THE MAN AT THE POOL
- The Pastor's Blog
- Jul 11, 2024
- 2 min read

The pool at Bethesda is a picture of our world today.
Around this pool gathered the helpless and hopeless, the broken, “a large number of the disabled—blind, lame, and paralyzed” (John 5:3). Similarly, our world is full of the spiritually dead and destitute, seeking but not finding, hoping but hopeless, rich but worthless.
When Jesus visited the pool located just north of the temple complex in Jerusalem, he surveyed the scene, and focused His attention on a single individual within the crowd of twisted and deformed humanity. “One man was there who had been disabled for thirty-eight years. When Jesus saw him lying there and realized he had already been there a long time, he said to him, ‘Do you want to get well?’ ” (John 5:5)

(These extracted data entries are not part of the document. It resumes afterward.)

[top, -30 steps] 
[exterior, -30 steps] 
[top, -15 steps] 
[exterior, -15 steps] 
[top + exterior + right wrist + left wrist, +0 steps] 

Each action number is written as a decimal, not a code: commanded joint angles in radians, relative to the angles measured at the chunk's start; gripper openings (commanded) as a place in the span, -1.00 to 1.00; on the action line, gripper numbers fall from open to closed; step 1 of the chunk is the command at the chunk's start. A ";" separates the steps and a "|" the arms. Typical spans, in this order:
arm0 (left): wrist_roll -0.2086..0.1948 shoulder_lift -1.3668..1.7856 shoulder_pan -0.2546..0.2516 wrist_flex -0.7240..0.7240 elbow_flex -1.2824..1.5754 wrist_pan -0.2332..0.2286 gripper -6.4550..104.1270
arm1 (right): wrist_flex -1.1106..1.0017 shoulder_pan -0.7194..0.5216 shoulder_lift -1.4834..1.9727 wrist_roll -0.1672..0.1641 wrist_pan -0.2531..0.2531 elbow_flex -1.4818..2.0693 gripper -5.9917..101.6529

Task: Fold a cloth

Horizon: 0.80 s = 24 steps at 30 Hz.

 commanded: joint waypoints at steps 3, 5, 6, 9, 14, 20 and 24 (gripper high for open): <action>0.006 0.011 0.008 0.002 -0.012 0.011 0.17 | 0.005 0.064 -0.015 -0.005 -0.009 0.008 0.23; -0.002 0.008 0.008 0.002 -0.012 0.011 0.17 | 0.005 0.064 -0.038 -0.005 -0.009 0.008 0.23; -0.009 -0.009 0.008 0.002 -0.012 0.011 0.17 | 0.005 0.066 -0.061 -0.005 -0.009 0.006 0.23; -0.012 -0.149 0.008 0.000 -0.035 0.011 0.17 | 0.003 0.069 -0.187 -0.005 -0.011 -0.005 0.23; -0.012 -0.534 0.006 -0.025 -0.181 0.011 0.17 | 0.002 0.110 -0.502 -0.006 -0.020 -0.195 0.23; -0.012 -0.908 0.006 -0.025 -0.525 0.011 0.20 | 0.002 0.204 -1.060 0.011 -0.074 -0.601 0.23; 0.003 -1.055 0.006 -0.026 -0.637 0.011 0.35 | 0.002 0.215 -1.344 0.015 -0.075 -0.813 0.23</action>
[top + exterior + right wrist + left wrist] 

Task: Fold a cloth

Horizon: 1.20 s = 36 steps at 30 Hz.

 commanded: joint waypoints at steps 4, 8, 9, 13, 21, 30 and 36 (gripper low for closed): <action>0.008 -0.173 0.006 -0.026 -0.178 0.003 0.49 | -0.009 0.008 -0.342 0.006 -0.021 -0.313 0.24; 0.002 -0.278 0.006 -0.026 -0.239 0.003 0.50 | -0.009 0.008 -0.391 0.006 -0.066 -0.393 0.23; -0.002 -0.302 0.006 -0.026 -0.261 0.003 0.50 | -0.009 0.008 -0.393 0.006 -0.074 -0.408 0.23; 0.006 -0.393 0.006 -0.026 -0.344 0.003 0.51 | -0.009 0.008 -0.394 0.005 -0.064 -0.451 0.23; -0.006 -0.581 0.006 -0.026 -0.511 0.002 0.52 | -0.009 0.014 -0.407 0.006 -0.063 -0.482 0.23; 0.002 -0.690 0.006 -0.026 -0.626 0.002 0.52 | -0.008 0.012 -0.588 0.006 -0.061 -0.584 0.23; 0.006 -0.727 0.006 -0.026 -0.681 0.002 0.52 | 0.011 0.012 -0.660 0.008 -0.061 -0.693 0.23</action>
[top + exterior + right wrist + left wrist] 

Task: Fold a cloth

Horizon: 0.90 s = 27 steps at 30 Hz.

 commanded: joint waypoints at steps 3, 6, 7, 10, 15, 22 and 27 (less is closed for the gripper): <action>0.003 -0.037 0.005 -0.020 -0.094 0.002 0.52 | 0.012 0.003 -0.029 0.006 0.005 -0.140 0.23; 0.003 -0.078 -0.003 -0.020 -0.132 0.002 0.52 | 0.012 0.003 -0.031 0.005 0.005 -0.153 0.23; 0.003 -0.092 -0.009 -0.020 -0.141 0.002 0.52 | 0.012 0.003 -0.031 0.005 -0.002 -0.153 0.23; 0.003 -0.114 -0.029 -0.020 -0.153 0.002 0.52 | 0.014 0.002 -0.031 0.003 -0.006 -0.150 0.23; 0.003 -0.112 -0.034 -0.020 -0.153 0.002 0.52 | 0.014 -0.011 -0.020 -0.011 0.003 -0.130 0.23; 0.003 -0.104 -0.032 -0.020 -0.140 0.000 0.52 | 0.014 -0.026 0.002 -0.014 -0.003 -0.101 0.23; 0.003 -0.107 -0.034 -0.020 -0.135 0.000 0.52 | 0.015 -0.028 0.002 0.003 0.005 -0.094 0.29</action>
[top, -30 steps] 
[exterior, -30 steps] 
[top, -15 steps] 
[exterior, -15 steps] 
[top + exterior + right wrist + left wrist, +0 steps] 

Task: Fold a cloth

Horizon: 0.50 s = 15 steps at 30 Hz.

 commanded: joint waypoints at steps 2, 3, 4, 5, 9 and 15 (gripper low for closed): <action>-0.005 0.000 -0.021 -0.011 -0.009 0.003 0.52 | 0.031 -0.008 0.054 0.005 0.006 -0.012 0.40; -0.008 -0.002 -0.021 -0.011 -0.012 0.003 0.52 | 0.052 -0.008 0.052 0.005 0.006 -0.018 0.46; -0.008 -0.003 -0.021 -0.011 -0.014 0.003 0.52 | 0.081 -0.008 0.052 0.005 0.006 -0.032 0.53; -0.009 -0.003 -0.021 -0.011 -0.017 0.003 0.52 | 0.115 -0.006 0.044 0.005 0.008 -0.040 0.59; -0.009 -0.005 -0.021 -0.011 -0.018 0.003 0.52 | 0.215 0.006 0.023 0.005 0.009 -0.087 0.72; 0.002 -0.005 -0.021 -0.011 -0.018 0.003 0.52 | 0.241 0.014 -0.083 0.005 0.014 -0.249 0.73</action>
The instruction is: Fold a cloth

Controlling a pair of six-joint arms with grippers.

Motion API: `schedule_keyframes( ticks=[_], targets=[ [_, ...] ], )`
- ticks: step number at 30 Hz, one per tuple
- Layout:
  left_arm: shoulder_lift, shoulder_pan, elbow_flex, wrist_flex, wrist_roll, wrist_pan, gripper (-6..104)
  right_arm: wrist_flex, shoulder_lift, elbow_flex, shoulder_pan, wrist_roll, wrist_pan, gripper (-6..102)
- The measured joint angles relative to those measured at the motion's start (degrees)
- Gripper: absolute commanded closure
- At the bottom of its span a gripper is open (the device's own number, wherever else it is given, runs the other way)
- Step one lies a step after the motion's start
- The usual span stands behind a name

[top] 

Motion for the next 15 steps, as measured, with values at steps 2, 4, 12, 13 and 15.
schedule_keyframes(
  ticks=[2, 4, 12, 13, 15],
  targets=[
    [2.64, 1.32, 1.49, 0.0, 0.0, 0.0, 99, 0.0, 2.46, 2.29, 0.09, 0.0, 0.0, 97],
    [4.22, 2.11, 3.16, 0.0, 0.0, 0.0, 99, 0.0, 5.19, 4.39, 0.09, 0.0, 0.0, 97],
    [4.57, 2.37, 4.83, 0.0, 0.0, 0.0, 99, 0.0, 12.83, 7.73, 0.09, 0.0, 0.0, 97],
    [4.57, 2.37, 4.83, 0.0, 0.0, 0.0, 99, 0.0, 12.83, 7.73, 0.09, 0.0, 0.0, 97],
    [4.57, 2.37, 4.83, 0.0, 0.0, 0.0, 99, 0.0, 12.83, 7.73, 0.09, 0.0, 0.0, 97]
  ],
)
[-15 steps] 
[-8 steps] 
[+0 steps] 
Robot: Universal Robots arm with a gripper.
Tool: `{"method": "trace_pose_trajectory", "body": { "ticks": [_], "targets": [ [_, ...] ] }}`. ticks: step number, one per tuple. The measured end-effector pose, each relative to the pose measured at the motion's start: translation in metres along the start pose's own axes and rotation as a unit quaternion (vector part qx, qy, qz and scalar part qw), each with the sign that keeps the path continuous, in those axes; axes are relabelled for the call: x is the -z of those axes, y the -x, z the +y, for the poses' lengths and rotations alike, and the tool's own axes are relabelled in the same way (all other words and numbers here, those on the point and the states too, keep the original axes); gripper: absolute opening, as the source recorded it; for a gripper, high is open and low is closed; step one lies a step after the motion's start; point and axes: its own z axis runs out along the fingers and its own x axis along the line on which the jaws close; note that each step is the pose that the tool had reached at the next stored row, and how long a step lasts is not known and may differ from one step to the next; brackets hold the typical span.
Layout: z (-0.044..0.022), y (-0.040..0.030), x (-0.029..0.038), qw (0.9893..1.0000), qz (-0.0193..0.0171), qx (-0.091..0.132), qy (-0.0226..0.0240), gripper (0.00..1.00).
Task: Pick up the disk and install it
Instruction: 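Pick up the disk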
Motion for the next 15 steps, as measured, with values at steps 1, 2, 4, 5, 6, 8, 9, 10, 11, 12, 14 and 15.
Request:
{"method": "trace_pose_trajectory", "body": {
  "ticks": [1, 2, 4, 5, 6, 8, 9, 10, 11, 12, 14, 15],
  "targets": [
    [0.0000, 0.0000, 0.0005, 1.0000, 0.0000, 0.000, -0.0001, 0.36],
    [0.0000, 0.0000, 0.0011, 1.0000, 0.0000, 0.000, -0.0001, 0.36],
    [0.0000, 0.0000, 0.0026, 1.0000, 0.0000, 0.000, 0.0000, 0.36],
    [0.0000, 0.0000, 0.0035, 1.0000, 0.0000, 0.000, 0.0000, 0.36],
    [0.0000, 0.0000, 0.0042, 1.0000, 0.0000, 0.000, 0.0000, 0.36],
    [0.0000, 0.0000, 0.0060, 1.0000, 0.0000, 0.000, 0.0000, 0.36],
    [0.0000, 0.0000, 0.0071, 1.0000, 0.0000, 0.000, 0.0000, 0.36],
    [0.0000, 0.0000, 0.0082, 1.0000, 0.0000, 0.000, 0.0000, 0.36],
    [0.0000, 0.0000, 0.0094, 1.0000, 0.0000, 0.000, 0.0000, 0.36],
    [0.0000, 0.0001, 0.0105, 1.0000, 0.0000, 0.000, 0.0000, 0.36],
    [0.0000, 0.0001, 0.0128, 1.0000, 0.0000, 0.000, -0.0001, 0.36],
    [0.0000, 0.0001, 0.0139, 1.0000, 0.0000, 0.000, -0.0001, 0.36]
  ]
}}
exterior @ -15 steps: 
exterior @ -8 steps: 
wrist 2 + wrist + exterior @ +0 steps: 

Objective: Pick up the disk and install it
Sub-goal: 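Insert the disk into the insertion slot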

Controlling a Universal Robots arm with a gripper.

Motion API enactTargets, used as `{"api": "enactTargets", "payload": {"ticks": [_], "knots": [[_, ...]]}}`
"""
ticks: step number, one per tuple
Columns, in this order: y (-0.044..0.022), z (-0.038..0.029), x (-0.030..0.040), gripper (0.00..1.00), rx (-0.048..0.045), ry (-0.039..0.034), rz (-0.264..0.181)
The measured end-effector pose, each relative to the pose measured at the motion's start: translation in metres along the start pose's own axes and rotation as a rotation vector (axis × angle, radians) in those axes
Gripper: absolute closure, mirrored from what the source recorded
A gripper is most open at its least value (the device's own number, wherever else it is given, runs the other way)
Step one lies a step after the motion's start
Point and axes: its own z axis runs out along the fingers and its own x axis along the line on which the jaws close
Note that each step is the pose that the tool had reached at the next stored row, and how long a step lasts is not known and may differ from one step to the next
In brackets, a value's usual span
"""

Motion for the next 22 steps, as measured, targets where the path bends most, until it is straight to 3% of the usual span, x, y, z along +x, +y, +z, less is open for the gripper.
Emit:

That’s an odd question. “Do you want to get well?” Of course he wanted to be well. He’d been immobilized, paralyzed, disabled for “thirty-eight years.” The Bible doesn’t say, but I have a sneaking suspicion that he was thirty-eight years old. He’d never walked. As a child, he’d never had the ability to run and play. He’d been helpless for his entire life.
There was a superstitious belief that an angel would randomly stir the waters in the pool. When this occurred, the first person to jump into the water might be miraculously healed. When Jesus asked the man if he wanted to be well, he responded, “Sir… I have no one to put me into the pool when the water is stirred up” (John 5:7).
Jesus looked him in the eyes, and without any hocus-pocus, confidently said, “Get up … pick up your mat and walk”(John 5:8). Just as He had once said, “Let there be light” (Genesis 1:3), Jesus commanded weak muscles to be strengthened and brittle bones to be straightened. “Get up… and walk!”
He did.
Where did he go? “Jesus found him in the temple” (John 5:14), where he’d likely gone to praise God and give thanks for his deliverance!
“… think on these things” (Philippians 4:8, KJV).